Records excerpted from a collection
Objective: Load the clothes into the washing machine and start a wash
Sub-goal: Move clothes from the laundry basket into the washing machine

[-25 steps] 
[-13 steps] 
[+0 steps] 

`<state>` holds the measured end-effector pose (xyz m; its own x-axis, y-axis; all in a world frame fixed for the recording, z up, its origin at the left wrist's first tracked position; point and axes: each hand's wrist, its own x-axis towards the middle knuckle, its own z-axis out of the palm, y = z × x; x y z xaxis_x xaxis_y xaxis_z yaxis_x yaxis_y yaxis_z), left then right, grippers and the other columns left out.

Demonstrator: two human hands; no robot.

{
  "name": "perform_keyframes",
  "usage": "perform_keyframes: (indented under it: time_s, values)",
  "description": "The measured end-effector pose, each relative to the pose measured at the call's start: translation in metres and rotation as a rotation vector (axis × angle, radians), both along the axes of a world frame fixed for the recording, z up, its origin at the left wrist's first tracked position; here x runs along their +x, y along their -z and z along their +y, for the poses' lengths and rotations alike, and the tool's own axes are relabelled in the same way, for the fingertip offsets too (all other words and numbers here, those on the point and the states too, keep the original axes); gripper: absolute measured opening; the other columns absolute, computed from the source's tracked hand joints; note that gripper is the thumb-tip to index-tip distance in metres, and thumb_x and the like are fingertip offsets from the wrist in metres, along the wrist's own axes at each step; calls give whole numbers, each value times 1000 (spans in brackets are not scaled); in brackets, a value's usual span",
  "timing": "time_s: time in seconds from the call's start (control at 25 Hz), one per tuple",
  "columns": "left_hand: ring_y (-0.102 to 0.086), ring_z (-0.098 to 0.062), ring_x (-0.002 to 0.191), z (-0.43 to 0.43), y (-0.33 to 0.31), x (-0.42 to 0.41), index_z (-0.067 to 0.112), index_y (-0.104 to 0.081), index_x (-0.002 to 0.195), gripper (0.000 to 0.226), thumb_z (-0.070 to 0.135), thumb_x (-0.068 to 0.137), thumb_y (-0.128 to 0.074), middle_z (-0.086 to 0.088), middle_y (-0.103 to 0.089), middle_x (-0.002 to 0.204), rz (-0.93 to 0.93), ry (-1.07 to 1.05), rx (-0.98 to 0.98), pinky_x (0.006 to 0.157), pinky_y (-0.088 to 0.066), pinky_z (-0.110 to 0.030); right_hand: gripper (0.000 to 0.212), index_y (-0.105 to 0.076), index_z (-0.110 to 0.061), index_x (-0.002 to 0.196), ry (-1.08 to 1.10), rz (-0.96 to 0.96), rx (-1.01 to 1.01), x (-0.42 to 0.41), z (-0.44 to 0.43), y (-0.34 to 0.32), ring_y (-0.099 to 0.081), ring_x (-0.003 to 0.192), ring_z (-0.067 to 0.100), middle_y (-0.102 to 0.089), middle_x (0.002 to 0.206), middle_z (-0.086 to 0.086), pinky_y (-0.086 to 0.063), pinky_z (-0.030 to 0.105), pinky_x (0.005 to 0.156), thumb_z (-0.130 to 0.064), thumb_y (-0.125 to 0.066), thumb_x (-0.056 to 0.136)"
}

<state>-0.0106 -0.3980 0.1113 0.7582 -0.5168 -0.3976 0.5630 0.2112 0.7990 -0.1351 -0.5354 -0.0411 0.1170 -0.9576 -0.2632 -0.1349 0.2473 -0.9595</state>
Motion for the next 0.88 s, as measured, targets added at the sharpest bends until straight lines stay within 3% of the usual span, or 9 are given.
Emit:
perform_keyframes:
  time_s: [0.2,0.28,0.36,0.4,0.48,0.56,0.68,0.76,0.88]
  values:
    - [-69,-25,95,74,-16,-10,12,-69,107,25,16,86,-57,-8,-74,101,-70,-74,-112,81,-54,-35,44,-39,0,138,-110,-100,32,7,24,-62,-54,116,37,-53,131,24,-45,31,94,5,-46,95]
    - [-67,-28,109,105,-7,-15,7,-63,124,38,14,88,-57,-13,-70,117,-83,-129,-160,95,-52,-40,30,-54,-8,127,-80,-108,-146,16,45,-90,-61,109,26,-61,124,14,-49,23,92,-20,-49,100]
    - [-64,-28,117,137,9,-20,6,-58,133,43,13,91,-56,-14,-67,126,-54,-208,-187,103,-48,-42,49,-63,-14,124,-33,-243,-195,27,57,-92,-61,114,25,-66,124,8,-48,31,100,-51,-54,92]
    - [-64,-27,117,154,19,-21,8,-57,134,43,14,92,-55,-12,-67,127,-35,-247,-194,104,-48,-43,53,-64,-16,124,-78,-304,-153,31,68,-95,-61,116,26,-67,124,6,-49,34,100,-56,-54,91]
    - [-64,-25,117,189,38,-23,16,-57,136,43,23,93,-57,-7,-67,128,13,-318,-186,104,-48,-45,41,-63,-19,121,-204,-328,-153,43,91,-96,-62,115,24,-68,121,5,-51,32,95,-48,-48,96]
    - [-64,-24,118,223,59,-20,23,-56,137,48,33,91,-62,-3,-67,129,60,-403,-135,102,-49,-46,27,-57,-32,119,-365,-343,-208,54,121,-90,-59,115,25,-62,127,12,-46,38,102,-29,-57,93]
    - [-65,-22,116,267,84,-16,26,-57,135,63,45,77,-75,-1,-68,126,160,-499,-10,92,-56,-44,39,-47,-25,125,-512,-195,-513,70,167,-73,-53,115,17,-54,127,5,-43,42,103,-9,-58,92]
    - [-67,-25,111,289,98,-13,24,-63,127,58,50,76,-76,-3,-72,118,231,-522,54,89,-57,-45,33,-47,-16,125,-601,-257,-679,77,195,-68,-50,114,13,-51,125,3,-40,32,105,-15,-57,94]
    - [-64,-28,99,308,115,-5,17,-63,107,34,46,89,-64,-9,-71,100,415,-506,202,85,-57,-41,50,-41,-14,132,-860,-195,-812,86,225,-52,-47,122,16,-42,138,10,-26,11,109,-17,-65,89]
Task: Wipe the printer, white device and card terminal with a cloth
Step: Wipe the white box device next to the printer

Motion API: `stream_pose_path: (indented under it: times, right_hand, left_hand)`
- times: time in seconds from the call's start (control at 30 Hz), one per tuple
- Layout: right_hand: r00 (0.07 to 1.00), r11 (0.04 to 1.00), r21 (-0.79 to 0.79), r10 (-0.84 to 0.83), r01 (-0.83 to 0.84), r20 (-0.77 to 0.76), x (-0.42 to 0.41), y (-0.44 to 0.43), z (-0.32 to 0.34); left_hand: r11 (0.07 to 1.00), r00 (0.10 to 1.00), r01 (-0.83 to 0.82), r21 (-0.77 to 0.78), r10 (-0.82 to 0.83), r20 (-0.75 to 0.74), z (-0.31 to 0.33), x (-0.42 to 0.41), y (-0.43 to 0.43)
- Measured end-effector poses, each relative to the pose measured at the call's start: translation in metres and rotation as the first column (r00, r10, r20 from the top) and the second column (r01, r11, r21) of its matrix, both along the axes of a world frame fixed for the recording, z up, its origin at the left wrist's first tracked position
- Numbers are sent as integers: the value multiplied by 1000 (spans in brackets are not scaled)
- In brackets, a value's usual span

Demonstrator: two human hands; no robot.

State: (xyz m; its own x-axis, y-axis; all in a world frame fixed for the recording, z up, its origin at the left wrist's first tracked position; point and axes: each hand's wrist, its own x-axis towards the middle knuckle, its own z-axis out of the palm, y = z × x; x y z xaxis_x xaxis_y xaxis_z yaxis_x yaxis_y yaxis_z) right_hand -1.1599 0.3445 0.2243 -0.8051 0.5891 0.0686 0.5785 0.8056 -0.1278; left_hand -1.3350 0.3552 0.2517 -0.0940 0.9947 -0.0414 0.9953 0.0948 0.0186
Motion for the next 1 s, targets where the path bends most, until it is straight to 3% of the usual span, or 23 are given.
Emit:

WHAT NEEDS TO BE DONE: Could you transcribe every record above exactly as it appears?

PROBLEM SOLUTION:
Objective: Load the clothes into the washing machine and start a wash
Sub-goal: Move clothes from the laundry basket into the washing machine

[-25 steps] 
[-13 steps] 
[+0 steps] 

`<state>` holds the measured end-effector pose (xyz m; its own x-axis, y-axis; all in a world frame fixed for the recording, z up, its origin at the left wrist's first tracked position; point and axes: each hand's wrist, its own x-axis towards the middle knuckle, its own z-axis out of the palm, y = z × x; x y z xaxis_x xaxis_y xaxis_z yaxis_x yaxis_y yaxis_z), left then right, grippers and the other columns left out.

Demonstrator: two human hands; no robot.

{
  "name": "perform_keyframes",
  "usage": "perform_keyframes: (indented under it: time_s, values)",
  "description": "The measured end-effector pose, each relative to the pose measured at the call's start: translation in metres and rotation as a rotation vector (axis × angle, radians), both along the axes of a world frame fixed for the recording, z up, its origin at the left wrist's first tracked position; here x runs along their +x, y along their -z and z along their +y, for the poses' lengths and rotations alike, and the tool's own axes are relabelled in the same way, for the fingertip offsets too (all other words and numbers here, those on the point and the states too, keep the original axes); gripper: absolute measured opening; the other columns absolute, computed from the source's tracked hand joints; note that gripper is the thumb-tip to index-tip distance in metres, and thumb_x and the like are fingertip offsets from the wrist in metres, along the wrist's own axes at each step; calls give whole numbers, each value times 1000 (spans in brackets are not scaled); in brackets, a value's usual span",
  "timing": "time_s: time in seconds from the call's start (control at 25 Hz), one per tuple",
  "columns": "left_hand: ring_y (-0.102 to 0.086), ring_z (-0.098 to 0.062), ring_x (-0.002 to 0.191), z (-0.43 to 0.43), y (-0.33 to 0.31), x (-0.42 to 0.41), index_z (-0.067 to 0.112), index_y (-0.104 to 0.081), index_x (-0.002 to 0.195), gripper (0.000 to 0.226), thumb_z (-0.070 to 0.135), thumb_x (-0.068 to 0.137), thumb_y (-0.128 to 0.074), middle_z (-0.086 to 0.088), middle_y (-0.103 to 0.089), middle_x (-0.002 to 0.204), rz (-0.93 to 0.93), ry (-1.07 to 1.05), rx (-0.98 to 0.98), pinky_x (0.006 to 0.157), pinky_y (-0.088 to 0.066), pinky_z (-0.110 to 0.030); right_hand: gripper (0.000 to 0.212), index_y (-0.105 to 0.076), index_z (-0.110 to 0.061), index_x (-0.002 to 0.196), ry (-1.08 to 1.10), rz (-0.96 to 0.96), rx (-1.01 to 1.01), x (-0.42 to 0.41), z (-0.44 to 0.43), y (-0.34 to 0.32), ring_y (-0.099 to 0.081), ring_x (-0.003 to 0.192), ring_z (-0.067 to 0.100), middle_y (-0.102 to 0.089), middle_x (0.002 to 0.206), middle_z (-0.086 to 0.086), pinky_y (-0.086 to 0.063), pinky_z (-0.030 to 0.105), pinky_x (0.005 to 0.156), thumb_z (-0.130 to 0.064), thumb_y (-0.125 to 0.066), thumb_x (-0.056 to 0.136)"
}

<state>-0.0106 -0.3980 0.1113 0.7582 -0.5168 -0.3976 0.5630 0.2112 0.7990 -0.1351 -0.5354 -0.0411 0.1170 -0.9576 -0.2632 -0.1349 0.2473 -0.9595</state>
Motion for the next 0.88 s, as measured, targets added at the sharpest bends until straight lines stay within 3% of the usual span, or 9 are given.
Emit:
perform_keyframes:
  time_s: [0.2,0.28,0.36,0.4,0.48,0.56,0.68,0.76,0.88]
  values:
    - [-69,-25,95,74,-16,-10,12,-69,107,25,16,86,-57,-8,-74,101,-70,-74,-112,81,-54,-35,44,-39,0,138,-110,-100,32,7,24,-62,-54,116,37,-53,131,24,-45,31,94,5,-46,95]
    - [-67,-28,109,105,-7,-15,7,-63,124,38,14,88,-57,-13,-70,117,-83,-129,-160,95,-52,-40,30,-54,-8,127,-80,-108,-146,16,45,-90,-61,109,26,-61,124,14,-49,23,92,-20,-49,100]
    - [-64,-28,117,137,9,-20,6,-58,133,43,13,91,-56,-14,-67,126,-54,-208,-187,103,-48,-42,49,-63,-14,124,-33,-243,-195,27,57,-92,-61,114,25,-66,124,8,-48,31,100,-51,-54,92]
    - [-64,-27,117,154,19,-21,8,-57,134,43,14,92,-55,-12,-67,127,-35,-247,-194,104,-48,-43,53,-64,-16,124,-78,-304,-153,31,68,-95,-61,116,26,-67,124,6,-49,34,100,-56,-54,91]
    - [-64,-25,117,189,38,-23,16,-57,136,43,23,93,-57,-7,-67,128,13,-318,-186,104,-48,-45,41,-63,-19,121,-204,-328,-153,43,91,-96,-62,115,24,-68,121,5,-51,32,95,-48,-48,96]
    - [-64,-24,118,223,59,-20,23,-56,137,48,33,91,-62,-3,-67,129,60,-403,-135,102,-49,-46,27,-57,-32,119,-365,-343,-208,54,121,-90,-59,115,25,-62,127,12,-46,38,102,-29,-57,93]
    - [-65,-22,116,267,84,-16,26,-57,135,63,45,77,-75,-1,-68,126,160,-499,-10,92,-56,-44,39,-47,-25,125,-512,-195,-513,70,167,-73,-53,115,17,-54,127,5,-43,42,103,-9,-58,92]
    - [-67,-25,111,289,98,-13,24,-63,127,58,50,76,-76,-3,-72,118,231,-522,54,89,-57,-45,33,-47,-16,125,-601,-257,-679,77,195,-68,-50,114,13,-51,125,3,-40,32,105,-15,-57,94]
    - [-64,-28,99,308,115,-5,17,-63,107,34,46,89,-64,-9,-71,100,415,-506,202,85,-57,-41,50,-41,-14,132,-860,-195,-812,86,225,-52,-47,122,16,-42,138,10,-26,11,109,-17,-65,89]
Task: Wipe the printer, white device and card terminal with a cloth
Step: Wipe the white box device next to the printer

Motion API: `stream_pose_path: (indented under it: times, right_hand, left_hand)`
- times: time in seconds from the call's start (control at 30 Hz), one per tuple
- Layout: right_hand: r00 (0.07 to 1.00), r11 (0.04 to 1.00), r21 (-0.79 to 0.79), r10 (-0.84 to 0.83), r01 (-0.83 to 0.84), r20 (-0.77 to 0.76), x (-0.42 to 0.41), y (-0.44 to 0.43), z (-0.32 to 0.34); left_hand: r11 (0.07 to 1.00), r00 (0.10 to 1.00), r01 (-0.83 to 0.82), r21 (-0.77 to 0.78), r10 (-0.82 to 0.83), r20 (-0.75 to 0.74), z (-0.31 to 0.33), x (-0.42 to 0.41), y (-0.43 to 0.43)
- Measured end-effector poses, each relative to the pose measured at the call's start: translation in metres and rotation as the first column (r00, r10, r20 from the top) and the second column (r01, r11, r21) of its matrix, both along the axes of a world frame fixed for the recording, z up, its origin at the left wrist's first tracked position
- Numbers are sent as integers: the value multiplied by 1000 (spans in brackets are not scaled)
- In brackets, a value's usual span

Demonstrator: two human hands; no robot.

State: (xyz m; its own x-axis, y-axis; all in a world frame fixed for the recording, z up, its origin at the left wrist's first tracked position; point and axes: each hand's wrist, its own x-axis towards the middle knuckle, its own z-axis out of the palm, y = z × x; x y z xaxis_x xaxis_y xaxis_z yaxis_x yaxis_y yaxis_z) right_hand -1.1599 0.3445 0.2243 -0.8051 0.5891 0.0686 0.5785 0.8056 -0.1278; left_hand -1.3350 0.3552 0.2517 -0.0940 0.9947 -0.0414 0.9953 0.0948 0.0186
Motion for the next 1 s, targets where the path bends most, until it is straight to 3% of the usual span, or 23 are given.
Emit:

The work on this exercise is complete.